Most engineers interact with CDNs through a configuration panel, setting a TTL and calling it done. But CDN internals are a rich engineering domain — one I spent years inside at Oracle Cloud Infrastructure's CDN and Load Balancer team. This post goes under the hood: how cache storage actually works at an edge node, how Anycast routing directs users to PoPs, how consistent hashing distributes load, and how the control plane propagates changes to a global fleet.
Cache storage at an edge node is typically a tiered hierarchy designed to maximize throughput while minimizing cost:
┌─────────────────────────────────────────────────────────────────┐
│ EDGE NODE — CACHE STORAGE TIERS │
│ │
│ ┌──────────────────────────────────────────────────────────┐ │
│ │ L1: In-Process RAM Cache (hot objects) │ │
│ │ Size: ~4–32 GB per process │ │
│ │ Latency: sub-millisecond │ │
│ │ Eviction: LRU / SLRU (segmented LRU) │ │
│ └──────────────────────┬───────────────────────────────────┘ │
│ │ MISS │
│ ┌──────────────────────▼───────────────────────────────────┐ │
│ │ L2: Shared Memory / mmap SSD Cache │ │
│ │ Size: 100 GB – 2 TB (NVMe SSD) │ │
│ │ Latency: 0.1–1 ms │ │
│ │ Eviction: LIRS / ARC (adaptive) │ │
│ └──────────────────────┬───────────────────────────────────┘ │
│ │ MISS │
│ ┌──────────────────────▼───────────────────────────────────┐ │
│ │ L3: Peer / Sibling Node Cache (optional) │ │
│ │ ICP (Internet Cache Protocol) or custom gossip │ │
│ │ Check nearby edge nodes in same PoP before origin fetch │ │
│ └──────────────────────┬───────────────────────────────────┘ │
│ │ MISS → forward upstream │
└─────────────────────────┼───────────────────────────────────────┘
▼
Shield / Mid-Tier / Origin
Figure 1: Multi-tier cache storage inside a single edge node
Small objects (HTML, JSON, small images) are served entirely from L1 RAM. Large objects (video files, software packages) bypass RAM and are streamed from SSD to the network socket, with only the metadata hot in RAM.
CDNs use two main mechanisms to route users to geographically close PoPs:
The CDN's authoritative DNS resolvers detect the user's IP geolocation and return the A/AAAA records of the nearest PoP cluster. Simple, widely supported, but has a weakness: DNS caching at resolvers can cause users to be directed to stale or distant PoPs, especially behind corporate DNS resolvers that serve large populations.

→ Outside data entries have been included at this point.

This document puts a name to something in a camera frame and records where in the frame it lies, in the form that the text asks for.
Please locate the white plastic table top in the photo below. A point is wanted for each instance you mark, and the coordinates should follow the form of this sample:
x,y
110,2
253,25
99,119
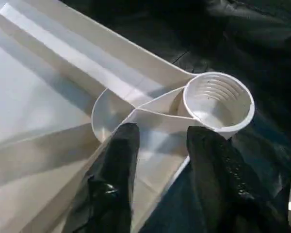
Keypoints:
x,y
48,97

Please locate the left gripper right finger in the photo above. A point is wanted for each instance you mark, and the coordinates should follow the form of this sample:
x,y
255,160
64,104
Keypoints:
x,y
228,189

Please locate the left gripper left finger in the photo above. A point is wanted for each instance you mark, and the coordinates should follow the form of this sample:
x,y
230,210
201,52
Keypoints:
x,y
111,189

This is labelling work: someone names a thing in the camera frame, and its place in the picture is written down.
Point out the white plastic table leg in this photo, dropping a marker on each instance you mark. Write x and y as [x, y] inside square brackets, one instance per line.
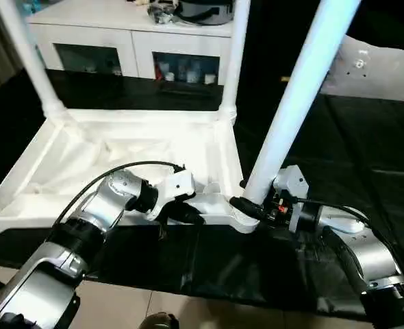
[24, 55]
[233, 55]
[298, 96]

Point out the white plastic table top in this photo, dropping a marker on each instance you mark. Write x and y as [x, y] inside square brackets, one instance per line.
[120, 151]

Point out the white cabinet with glass doors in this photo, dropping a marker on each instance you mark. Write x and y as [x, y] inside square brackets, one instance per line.
[106, 34]

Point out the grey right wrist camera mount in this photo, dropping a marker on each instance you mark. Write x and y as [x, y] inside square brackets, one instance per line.
[291, 184]

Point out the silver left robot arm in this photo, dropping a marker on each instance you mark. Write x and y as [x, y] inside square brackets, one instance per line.
[85, 226]

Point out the dark clutter pile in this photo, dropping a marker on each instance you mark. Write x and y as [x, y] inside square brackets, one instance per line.
[162, 10]

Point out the black work mat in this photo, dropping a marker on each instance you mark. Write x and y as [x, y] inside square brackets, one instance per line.
[366, 178]

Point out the black cabinet with gold label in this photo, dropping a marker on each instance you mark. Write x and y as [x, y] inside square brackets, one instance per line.
[270, 41]

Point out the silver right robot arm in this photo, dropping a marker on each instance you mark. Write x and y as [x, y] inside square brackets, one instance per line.
[352, 240]

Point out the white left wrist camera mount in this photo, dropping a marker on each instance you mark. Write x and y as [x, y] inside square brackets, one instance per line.
[171, 192]

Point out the dark grey helmet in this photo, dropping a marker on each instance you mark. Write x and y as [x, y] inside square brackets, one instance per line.
[205, 8]

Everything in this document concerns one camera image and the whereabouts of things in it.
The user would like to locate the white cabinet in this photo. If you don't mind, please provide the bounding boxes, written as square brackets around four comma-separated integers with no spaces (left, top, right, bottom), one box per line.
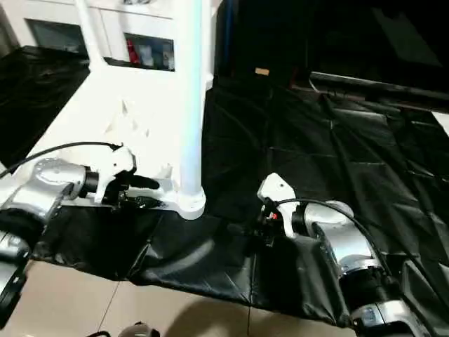
[0,0,225,74]

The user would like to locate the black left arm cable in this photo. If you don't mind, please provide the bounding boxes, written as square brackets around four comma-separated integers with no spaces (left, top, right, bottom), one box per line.
[0,142,123,180]

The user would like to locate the white flat board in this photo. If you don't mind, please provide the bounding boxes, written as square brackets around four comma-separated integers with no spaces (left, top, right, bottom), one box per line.
[431,112,449,138]

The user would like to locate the large black furniture piece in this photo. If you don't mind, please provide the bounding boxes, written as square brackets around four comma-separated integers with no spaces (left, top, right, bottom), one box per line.
[210,0,449,88]

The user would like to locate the black mat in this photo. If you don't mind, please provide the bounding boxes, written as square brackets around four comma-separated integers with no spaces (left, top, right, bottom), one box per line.
[0,46,449,331]

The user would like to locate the black robot left foot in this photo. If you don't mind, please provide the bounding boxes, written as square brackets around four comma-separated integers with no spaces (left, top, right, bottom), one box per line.
[116,322,161,337]

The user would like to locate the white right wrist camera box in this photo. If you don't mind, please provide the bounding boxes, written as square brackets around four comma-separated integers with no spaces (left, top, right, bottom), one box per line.
[257,173,299,238]

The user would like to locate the white plastic table top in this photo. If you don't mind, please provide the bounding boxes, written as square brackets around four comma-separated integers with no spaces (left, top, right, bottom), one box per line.
[0,60,215,220]

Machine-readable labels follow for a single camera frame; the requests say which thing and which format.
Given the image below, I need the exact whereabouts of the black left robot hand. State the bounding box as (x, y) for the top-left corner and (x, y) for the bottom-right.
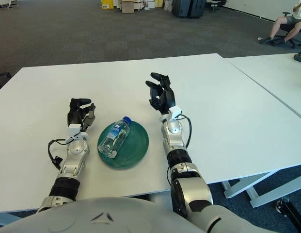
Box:
(66, 98), (96, 133)

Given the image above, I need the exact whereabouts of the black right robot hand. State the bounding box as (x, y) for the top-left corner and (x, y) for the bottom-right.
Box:
(145, 72), (176, 115)

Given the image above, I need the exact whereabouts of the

The CDN announces the same IP address prefix (e.g., 1.2.3.0/24) from multiple PoP locations simultaneously. The internet's BGP routing selects the "closest" PoP based on AS path length. This works at the network layer — no DNS tricks required — and provides sub-second failover when a PoP goes down (BGP withdraws the route).
BGP ANYCAST — SAME IP ANNOUNCED FROM MULTIPLE PoPs
CDN IP: 198.51.100.1 (announced from all PoPs)

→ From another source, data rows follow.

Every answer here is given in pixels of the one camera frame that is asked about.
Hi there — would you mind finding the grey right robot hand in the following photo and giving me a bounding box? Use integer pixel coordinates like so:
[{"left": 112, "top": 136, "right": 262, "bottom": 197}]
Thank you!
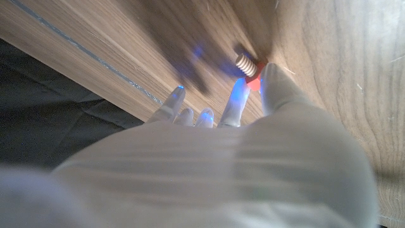
[{"left": 0, "top": 62, "right": 380, "bottom": 228}]

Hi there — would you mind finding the red-headed wooden screw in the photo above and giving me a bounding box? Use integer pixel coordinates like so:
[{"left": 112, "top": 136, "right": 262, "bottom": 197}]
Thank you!
[{"left": 235, "top": 53, "right": 269, "bottom": 92}]

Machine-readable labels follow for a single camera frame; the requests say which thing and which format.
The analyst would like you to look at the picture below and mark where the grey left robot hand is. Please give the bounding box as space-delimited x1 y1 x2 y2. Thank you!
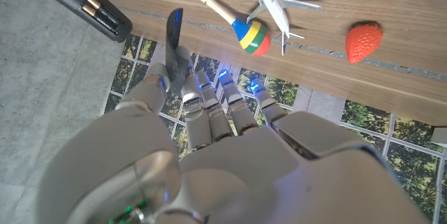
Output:
36 44 430 224

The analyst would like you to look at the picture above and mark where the black remote battery cover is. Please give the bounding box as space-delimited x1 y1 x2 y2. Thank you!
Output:
164 7 189 96

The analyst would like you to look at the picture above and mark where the colourful striped wooden maraca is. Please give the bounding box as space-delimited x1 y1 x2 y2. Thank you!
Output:
186 0 272 57

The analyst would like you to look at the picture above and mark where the copper-top AA battery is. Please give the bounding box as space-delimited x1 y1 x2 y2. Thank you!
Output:
87 0 122 26
82 3 119 36

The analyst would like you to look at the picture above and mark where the printed window forest backdrop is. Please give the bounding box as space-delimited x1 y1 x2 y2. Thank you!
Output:
104 33 447 224

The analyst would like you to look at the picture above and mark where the white toy airplane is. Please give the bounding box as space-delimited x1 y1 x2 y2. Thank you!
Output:
246 0 322 57

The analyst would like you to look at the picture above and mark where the red toy strawberry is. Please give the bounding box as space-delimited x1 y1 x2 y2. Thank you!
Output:
344 20 384 64

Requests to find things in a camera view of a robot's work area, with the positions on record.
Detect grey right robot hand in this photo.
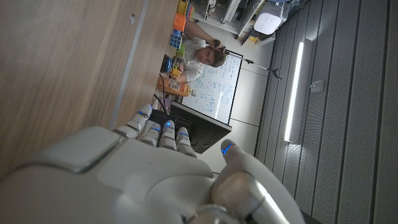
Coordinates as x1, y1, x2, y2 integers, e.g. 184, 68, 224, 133
0, 103, 307, 224

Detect long reacher grabber stick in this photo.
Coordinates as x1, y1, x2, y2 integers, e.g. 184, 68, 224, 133
213, 39, 283, 81

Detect green toy object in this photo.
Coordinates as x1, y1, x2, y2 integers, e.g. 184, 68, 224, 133
175, 44, 187, 59

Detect yellow toy container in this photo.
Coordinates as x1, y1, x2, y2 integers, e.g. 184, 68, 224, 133
176, 0, 189, 16

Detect black computer monitor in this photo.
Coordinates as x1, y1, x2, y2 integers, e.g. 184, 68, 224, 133
149, 101, 233, 154

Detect orange bottle with label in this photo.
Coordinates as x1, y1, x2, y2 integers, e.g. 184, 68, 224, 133
157, 75, 197, 98

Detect whiteboard with blue writing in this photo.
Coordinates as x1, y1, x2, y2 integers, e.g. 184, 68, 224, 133
181, 49, 244, 126

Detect seated person in white shirt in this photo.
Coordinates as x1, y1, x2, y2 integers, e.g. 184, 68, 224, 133
174, 20, 228, 83

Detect blue rubiks cube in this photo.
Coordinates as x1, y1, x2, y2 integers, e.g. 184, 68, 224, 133
169, 33, 183, 50

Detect long ceiling light bar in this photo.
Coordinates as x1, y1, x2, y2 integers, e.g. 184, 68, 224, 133
284, 41, 305, 143

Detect white shelving unit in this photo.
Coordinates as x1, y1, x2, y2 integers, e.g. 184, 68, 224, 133
192, 0, 265, 35

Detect white ceiling sensor box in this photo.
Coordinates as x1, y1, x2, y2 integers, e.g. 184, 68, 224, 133
310, 80, 326, 95

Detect white air purifier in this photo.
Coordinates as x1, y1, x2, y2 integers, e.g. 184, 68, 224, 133
253, 1, 285, 35

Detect black cable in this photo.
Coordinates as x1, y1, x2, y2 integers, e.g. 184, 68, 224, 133
154, 73, 169, 113

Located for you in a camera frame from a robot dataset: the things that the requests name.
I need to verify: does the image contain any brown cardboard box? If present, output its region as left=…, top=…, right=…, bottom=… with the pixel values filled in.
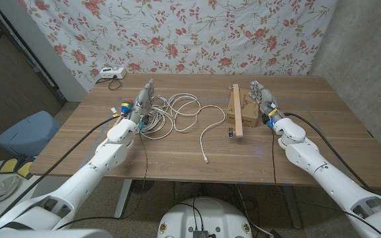
left=226, top=87, right=260, bottom=128

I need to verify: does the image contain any wooden stick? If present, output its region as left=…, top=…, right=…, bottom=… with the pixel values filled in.
left=232, top=83, right=244, bottom=138

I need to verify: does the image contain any blue padded stool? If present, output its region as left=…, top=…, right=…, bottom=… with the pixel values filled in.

┌──────────────┐ ┌──────────────┐ ┌──────────────┐
│ PoP: Tokyo │ │ PoP: London │ │ PoP: Dallas │
│ announces │ │ announces │ │ announces │
│ 198.51.100.1 │ │ 198.51.100.1 │ │ 198.51.100.1 │
└──────┬───────┘ └──────┬───────┘ └──────┬───────┘
│ │ │
│ BGP AS paths │ │
│ propagate to │ │
└──────────────┬─────────┘ │
│ │
┌─────────▼──────────────────────────────────▼──────┐
│ GLOBAL INTERNET ROUTING FABRIC │
│ │
│ User in Seoul → shortest AS path → Tokyo PoP │
│ User in Paris → shortest AS path → London PoP │
│ User in Houston → shortest AS path → Dallas PoP │
└─────────────────────────────────────────────────────┘
PoP failure: Tokyo BGP session drops → routes withdraw in ~30s
→ Seoul users now routed to next best PoP (Hong Kong)
Figure 2: BGP Anycast routing — same IP prefix announced from multiple PoPs; internet routing selects nearest
Inside a PoP, there are typically multiple edge nodes. The CDN must decide which node stores (and serves) a given URL. Naive modulo hashing fails because adding/removing nodes reshuffles 80%+ of assignments, invalidating most of the cache.

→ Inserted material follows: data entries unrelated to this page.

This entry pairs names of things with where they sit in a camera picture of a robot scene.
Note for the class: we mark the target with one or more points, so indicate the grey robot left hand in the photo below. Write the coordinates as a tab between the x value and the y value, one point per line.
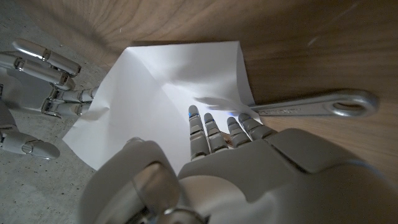
248	186

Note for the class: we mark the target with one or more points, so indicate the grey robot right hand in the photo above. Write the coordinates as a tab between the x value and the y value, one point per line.
34	90

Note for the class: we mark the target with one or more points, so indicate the silver adjustable wrench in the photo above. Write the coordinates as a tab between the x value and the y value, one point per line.
320	107

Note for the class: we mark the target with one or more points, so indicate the white paper sheet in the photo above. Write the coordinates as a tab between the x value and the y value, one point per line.
149	99

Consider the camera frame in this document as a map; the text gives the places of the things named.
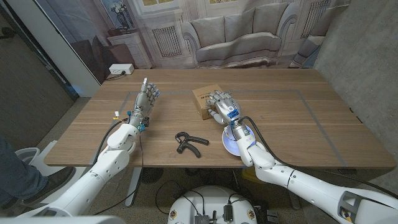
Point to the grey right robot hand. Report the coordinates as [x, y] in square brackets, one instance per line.
[227, 107]

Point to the white bowl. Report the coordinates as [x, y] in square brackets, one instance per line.
[230, 144]

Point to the white table leg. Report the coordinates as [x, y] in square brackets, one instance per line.
[133, 186]

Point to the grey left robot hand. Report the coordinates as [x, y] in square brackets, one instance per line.
[143, 104]

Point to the brown cardboard box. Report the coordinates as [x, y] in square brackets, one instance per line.
[200, 99]

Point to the white power strip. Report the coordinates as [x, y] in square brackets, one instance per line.
[121, 68]

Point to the person in grey shirt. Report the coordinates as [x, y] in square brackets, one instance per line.
[15, 174]

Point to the dark shoe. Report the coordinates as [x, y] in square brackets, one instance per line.
[53, 183]

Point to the black grip trainer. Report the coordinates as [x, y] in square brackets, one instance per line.
[186, 143]

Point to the black round floor fan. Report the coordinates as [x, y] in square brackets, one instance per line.
[152, 175]

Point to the yellow floor object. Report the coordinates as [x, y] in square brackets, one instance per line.
[248, 175]

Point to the white round bin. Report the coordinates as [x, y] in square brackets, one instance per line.
[26, 154]

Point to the printed living room backdrop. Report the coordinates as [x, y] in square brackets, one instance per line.
[233, 37]

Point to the white floor platform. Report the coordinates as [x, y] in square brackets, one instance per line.
[40, 165]

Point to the white robot torso base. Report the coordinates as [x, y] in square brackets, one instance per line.
[211, 199]

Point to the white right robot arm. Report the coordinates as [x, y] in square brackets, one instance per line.
[311, 186]

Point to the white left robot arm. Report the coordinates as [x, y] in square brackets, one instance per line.
[105, 161]

CDNs use consistent hashing with virtual nodes to solve this:
CONSISTENT HASHING — URL to Edge Node Assignment
Hash ring (conceptual circle 0 → 2^32):
0
┌──────┐
╔══╪══╗ │ Node A (virtual nodes: 0x0F.., 0x3A.., 0x7C..)
╔══╬══╬══╬══╗│
║ ║ │ ║ ║│ Node B (virtual nodes: 0x1B.., 0x55.., 0x8E..)
───╫──╫──┼──╫──╫─── 2^31
║ ╚══╬══╝ ║│ Node C (virtual nodes: 0x2D.., 0x6F.., 0xA1..)
╚═════╬═════╝│
└──────┘
2^32
URL hash → walk ring clockwise → first virtual node = responsible node
Adding Node D:
→ Only objects whose hash falls between Node C and Node D
need to be re-fetched (≈ 1/N of total cache, not entire cache)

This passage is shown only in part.